Results from the sequential clinical, hepatic, and systemic hemodynamic studies show that the subgroup of patients responding with > 10% reduction in HVPG had reduced risk for ascites, and patients who received beta-blockers vs placebo also had reduced risk for ascites (absolute risk reduction 11%). However, the trial results cannot be generalized to all patients with cirrhosis because HVPG can only be measured in selected centers.

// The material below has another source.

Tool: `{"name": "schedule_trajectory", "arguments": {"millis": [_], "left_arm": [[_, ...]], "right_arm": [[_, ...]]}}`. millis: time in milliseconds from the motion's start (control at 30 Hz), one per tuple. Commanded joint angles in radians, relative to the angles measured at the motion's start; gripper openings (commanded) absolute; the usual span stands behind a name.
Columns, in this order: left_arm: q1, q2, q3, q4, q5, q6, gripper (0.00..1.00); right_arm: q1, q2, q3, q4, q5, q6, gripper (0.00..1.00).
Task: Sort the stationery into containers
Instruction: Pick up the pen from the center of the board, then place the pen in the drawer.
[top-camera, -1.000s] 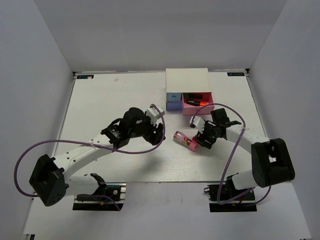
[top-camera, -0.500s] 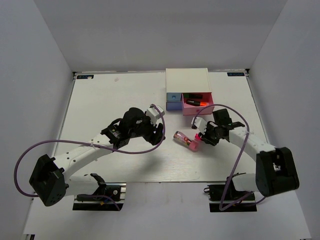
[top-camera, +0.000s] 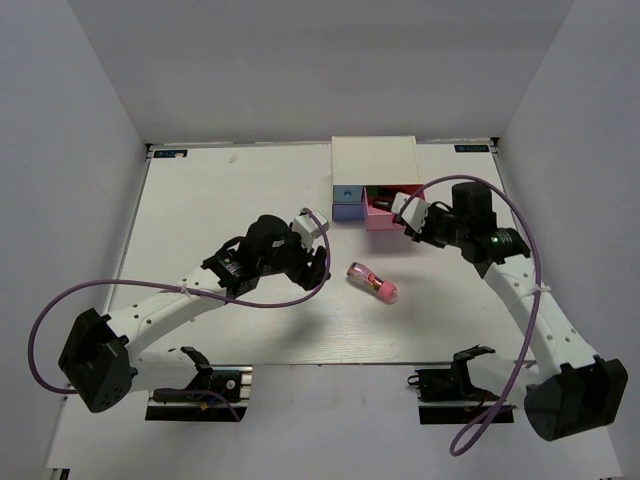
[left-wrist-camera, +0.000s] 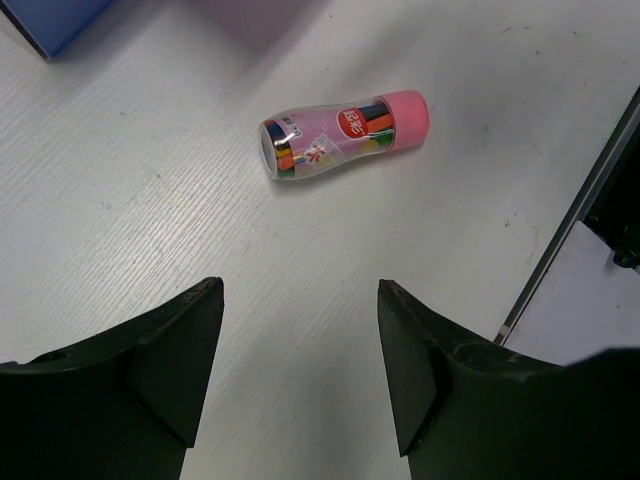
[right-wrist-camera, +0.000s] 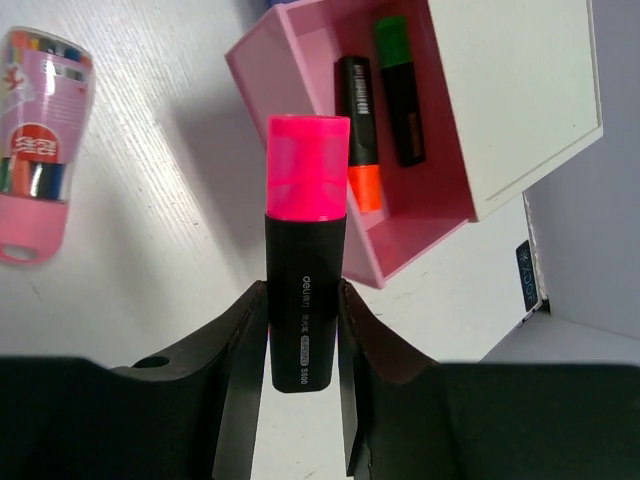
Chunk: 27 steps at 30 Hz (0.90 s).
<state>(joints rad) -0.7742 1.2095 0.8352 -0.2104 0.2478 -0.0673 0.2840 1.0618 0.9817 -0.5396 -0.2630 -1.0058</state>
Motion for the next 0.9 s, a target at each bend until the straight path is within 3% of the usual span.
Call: {"name": "schedule_trajectory", "arguments": {"millis": [0,200,467,700,800,867], "left_arm": [[0.003,-0.004,0.038,-0.001,-0.008,0.015,0.73],[0.003,-0.004,0.038,-0.001,-0.018,0.015,0.73],[0.003,0.005,0.047,-0.011,-0.027,0.015,0.73],[0.003,0.005,0.047,-0.011,-0.027,0.015,0.73],[0.003,0.005,0.047,-0.011,-0.027,0.024,0.73],[0.003,0.005,0.047,-0.011,-0.036,0.024,0.73]], "right_arm": [[0.006,0.090,0.107,0.066,0.030,-0.042,0.20],[0.015,0.243,0.237,0.124,0.034,-0.060,0.20],[0.032,0.440,0.382,0.050,-0.015,-0.042,0.41],[0.044,0.463,0.387,0.055,-0.001,-0.019,0.53],[0.041,0.454,0.396,0.059,0.008,0.010,0.53],[0.038,0.429,0.396,0.062,-0.021,0.024,0.39]]}}
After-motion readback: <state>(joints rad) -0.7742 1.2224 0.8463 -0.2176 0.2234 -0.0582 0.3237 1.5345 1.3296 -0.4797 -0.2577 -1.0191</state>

Several questions arise about the trial. First, attrition during the study was 13% at year 1, increasing to 31% at year 2, and then to 57% at year 3, despite stable disease based on Child–Pugh Class A and low Model for End-stage Liver Disease scores. Second, only 78% of patients had HVPG measured in year 1, 43% at year 2, and 24% at year 3. Are hemodynamic studies in this subset of patients reflective of all enrolled patients? Third, over the duration of the trial, despite a mean propranolol dose of 95 mg/d in the treatment group, there were small between-group differences in mean heart rate and blood pressure—tolerance and compliance may have been factors. Fourth, because renal sodium retention is an important cause of ascites in portal hypertension, the effect of sodium restriction is not known. Finally, adherence to beta-blockers or placebo was considered adequate in 82% and 83% of patients in the treatment and placebo groups, respectively, but was based on a threshold of ≥70% of pills used during pill counts, a method that overestimates adherence.

In summary, this seemed like a lot of work to reduce ascites formation. Further studies of beta-blockers vs controlling for sodium intake in compliant patients with similar severity of cirrhosis are important to determine if these results could be achieved simply by limiting salt intake.